Comparisons on ATT error between the general kinetic model and NNgeneral in simulation experiments. The plot on the left shows the ATT error for the general KM for various SNR levels. The plot on the right shows the errors estimated by NNgeneral. Both models performed well, with little overall bias for all cases. The bias was slightly more marked for the NN model, but variance in ATT estimates was consistent.
Comparisons on perfusion error between the kinetic model with gamma dispersion effect and NNdispersion in simulation experiments. The top row shows the perfusion error for the dispersion KM at Low ATT (0-0.5s), Mid ATT (0.5-1.8s) and High ATT (1.8-2.0s) respectively for various SNR levels. The second row shows the errors estimated by NNdispersion. Both models performed well, with little overall bias, for short and mid ATT, but exhibited some bias at longer ATT and lower SNR. The bias was comparable between NNdispersion and dispersion KM and variance in estimates was consistent.
Comparisons on ATT error between the kinetic model with gamma dispersion effects and NNdispersion in simulation experiments. The plot on the left shows the ATT error for the gamma dispersion KM for various SNR levels. The plot on the right shows the errors estimated by NNdispersion. Both models performed well, with little overall bias for all cases.
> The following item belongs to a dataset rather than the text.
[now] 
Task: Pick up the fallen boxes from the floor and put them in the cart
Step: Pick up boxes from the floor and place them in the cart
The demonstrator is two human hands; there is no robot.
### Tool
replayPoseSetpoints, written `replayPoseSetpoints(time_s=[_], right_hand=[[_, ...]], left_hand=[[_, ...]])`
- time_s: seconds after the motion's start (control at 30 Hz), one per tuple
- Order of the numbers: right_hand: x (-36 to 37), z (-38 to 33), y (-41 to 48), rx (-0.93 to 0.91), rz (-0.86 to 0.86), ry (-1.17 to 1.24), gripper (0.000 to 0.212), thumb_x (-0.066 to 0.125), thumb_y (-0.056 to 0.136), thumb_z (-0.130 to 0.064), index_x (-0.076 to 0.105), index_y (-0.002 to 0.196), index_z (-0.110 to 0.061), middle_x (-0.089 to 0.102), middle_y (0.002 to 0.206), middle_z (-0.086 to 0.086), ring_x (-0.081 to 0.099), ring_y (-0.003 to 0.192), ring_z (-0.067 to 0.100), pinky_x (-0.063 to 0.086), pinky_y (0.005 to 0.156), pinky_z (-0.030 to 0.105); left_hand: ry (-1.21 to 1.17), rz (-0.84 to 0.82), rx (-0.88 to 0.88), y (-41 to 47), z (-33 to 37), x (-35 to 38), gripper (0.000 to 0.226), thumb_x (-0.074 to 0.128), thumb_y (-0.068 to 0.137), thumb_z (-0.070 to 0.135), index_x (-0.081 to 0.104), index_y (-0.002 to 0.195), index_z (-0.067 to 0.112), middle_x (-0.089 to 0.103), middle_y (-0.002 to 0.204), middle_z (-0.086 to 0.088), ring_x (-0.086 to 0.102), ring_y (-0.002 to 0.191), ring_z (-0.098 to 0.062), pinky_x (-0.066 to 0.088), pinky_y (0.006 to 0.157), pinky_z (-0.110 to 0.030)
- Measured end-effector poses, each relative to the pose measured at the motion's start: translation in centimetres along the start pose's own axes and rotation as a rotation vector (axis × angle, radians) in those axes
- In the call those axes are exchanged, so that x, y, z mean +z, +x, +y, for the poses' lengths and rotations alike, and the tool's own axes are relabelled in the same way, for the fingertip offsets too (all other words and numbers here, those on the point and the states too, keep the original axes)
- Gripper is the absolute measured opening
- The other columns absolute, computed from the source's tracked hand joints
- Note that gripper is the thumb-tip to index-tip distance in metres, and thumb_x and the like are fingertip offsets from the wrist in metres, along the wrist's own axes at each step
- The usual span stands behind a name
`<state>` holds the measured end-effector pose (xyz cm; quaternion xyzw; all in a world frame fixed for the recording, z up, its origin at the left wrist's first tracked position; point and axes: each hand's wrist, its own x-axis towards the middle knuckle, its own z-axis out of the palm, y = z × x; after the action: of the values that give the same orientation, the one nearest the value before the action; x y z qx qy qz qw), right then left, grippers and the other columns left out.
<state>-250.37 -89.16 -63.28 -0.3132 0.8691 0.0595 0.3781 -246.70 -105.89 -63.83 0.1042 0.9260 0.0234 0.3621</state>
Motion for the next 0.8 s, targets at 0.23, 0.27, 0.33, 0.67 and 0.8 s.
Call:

The bias was comparable between gamma dispersion KM and NNdispersion and variance in ATT estimates was consistent.
Comparisons between NN-based method and KM-based method in in-vivo experiments. The top two rows show the perfusion and ATT estimation from NNgeneral and general KM. The two rows at bottom show the perfusion and ATT estimation from the NNdispersion and dispersion KM. The three columns represent results from NN, KM and the difference between the two respectively. The plots show the similarity between NN-based method and the corresponding KM-based method on in-vivo data. It can also be seen that the NNdispersion is more similar to dispersion KM than the one for general KM.